We Recently Met Up With the Company. Kossan Saw a 15% YoY Rise in Low Derma Glove Sales and Expects This to Grow From the Ramp Up in Plant 16. While Plant 16 Is Completed, Commissioning Was Delayed Due to Teething Issues, Resulting to Kossan Missing on the Sector Upcycle Last Year. We Are Cautious on Kossan’s Ability to Complete Plant 17 & 18 on Schedule (4.5bn Pieces P.a.) The Timeline for Completion Since Been Delayed to End-2018. We Lower Our FY18-20 Forecast by 9-13% to Account for a More Staggered Ramp Up From Plant 16 and Also Longer Time Horizon for Plants 17 and 18 to Come Online. Maintain HOLD Rating With a Lower RM7.80 TP (20.3x FY19 Earnings).

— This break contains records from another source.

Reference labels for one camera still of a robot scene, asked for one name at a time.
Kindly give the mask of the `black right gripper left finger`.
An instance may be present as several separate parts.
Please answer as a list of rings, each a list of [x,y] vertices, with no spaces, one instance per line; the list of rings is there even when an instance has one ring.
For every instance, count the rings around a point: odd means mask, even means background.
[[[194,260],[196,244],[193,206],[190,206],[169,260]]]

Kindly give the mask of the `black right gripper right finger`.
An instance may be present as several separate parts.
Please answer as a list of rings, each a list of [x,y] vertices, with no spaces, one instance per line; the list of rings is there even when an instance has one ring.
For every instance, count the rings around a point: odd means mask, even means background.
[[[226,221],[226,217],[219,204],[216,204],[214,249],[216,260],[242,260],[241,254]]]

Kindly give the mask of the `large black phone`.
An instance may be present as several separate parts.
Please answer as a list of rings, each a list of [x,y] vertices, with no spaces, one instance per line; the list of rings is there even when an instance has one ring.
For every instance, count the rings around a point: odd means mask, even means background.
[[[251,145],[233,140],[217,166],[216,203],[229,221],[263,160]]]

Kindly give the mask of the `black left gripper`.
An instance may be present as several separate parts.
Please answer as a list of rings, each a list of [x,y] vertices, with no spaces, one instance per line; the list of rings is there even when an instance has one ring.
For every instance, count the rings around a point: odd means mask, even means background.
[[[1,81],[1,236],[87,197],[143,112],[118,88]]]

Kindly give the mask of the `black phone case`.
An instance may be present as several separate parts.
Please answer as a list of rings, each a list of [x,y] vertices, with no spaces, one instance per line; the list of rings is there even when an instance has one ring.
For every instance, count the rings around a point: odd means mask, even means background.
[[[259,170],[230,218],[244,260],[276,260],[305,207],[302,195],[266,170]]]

Recently we had the opportunity to meet with the company and the following are some key takeaways:
Results Recap. To recap, in FY17 revenue grew to RM1.96bn (+17.4% YoY) due to higher volumes (c. +6.0%) and ASP (+7%). Whilst PATAMI grew by 11.2% to RM185.8m, EBITDA margins declined by 1.4ppts to 16.1% (FY16: 17.5%) attributed to higher raw material prices (NR +30.0%, NBR +14.1%) and other key cost drivers.
Low Derma. The group saw an increase of c.15% YoY in their low derma gloves sales (our back of the envelope calculation implies that c. 2.8bn pieces of sold in FY17) and expects this segment to grow moving forward as the ramp up in plant 16 commences (which will completely focus on the low derma gloves).

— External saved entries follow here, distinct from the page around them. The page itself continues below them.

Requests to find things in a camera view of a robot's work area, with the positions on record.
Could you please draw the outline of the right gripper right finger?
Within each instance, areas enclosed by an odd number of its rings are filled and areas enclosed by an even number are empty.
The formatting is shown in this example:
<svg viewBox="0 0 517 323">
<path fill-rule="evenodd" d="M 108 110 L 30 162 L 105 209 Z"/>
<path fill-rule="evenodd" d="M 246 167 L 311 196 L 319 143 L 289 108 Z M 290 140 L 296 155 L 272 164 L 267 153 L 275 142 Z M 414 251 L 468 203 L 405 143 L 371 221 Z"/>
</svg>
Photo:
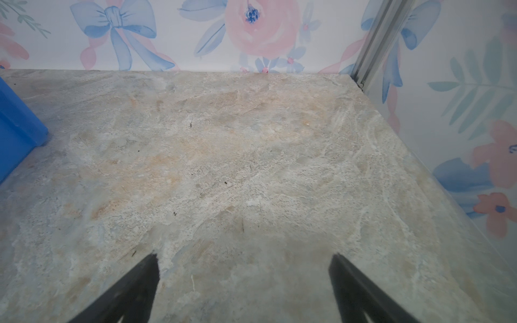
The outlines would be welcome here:
<svg viewBox="0 0 517 323">
<path fill-rule="evenodd" d="M 339 253 L 331 259 L 329 277 L 342 322 L 418 323 L 415 317 Z"/>
</svg>

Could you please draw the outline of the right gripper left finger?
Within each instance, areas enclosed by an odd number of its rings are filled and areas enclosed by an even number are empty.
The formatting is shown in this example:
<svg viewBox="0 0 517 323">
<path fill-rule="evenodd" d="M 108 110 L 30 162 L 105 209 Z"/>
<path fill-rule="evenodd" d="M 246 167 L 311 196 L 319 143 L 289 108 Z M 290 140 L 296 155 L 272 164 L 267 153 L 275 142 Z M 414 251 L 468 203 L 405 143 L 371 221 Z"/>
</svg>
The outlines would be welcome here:
<svg viewBox="0 0 517 323">
<path fill-rule="evenodd" d="M 149 254 L 71 321 L 148 322 L 159 281 L 158 257 Z"/>
</svg>

Plant 16. It has been guided that plant 16 is fully completed with a total of 8 lines and 3bn in additional installed capacity (+14% YoY). However teething issues has resulted in the delay of commissioning of the new plant, consequently resulting in the group missing on the sector upcycle of FY17. In FY18 we can expect a staggered ramp up in the 8 lines from Plant 16 as we expect Kossan to ramp up the capacity “conservatively”. On the back of this revelation, we are more cautious on the group’s completion schedule for plant 17 and 18 (4.5bn pieces p.a.). To recap, earlier guidance was for commercial production by 2Q18 (Plant 17) and 4Q18 (Plant 18), however we understand that both plants will be completed by end FY18 and commercial production will commence thereafter.

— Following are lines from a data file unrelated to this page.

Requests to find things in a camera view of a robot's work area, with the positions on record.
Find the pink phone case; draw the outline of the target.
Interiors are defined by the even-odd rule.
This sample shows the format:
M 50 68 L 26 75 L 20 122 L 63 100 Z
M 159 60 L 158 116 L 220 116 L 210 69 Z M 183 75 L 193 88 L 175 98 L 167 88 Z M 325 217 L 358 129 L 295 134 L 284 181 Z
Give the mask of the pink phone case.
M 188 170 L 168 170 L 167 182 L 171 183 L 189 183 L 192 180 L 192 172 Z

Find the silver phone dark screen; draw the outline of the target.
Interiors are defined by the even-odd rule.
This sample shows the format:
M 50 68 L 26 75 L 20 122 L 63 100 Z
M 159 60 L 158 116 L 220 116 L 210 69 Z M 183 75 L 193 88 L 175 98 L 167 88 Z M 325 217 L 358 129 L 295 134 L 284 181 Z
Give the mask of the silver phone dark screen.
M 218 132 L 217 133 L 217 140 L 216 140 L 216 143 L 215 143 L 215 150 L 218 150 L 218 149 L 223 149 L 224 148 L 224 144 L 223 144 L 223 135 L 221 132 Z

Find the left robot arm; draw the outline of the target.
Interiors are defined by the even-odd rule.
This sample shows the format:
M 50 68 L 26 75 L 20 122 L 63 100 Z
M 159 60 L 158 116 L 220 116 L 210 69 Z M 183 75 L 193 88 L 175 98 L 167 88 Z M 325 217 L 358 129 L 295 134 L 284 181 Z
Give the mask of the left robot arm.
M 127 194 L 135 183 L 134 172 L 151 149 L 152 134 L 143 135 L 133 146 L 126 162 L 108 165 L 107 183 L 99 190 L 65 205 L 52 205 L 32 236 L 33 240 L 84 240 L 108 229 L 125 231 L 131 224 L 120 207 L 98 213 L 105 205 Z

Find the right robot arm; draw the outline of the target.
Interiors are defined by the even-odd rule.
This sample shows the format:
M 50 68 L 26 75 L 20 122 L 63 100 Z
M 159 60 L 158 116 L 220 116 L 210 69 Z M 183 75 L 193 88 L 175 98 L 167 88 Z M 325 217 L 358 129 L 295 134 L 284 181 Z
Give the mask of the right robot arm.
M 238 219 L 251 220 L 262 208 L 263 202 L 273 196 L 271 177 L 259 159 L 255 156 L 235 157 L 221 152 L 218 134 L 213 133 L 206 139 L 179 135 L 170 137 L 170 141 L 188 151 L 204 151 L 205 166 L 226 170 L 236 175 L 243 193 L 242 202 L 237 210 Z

The China Effect. Kossan however, did not directly benefit from the “China effect” as (i) the main base of their clientele are in developed markets (North America c.45% & Eurozone c.30%) and (ii) Kossan was already operating at an optimal utilization rate of above 80% and did not have the spare capacity unlike its other rivals in the industry. Nonetheless, the “China effect” did push up the demand for gloves from Malaysia, increasing ASP sector wide thus benefitting Kossan indirectly.
Forecast. We adjust our FY18-20 earnings downward by 9%-13% as we factor a more conservative onset of capacity from Plant 16 and expected delays from the completion of plant 17 & 18 into our forecast. We also take the opportunity to adjust upwards our NBR price assumptions in tandem with the recent price movements.
Maintain HOLD, TP: RM7.80. Our TP decreases to RM7.80 (from RM8.90) post forecast adjustments. Our TP is a function of FY19 EPS pegged to a PE multiple of 20.3x (0.5SD above the stocks 5 year historical mean).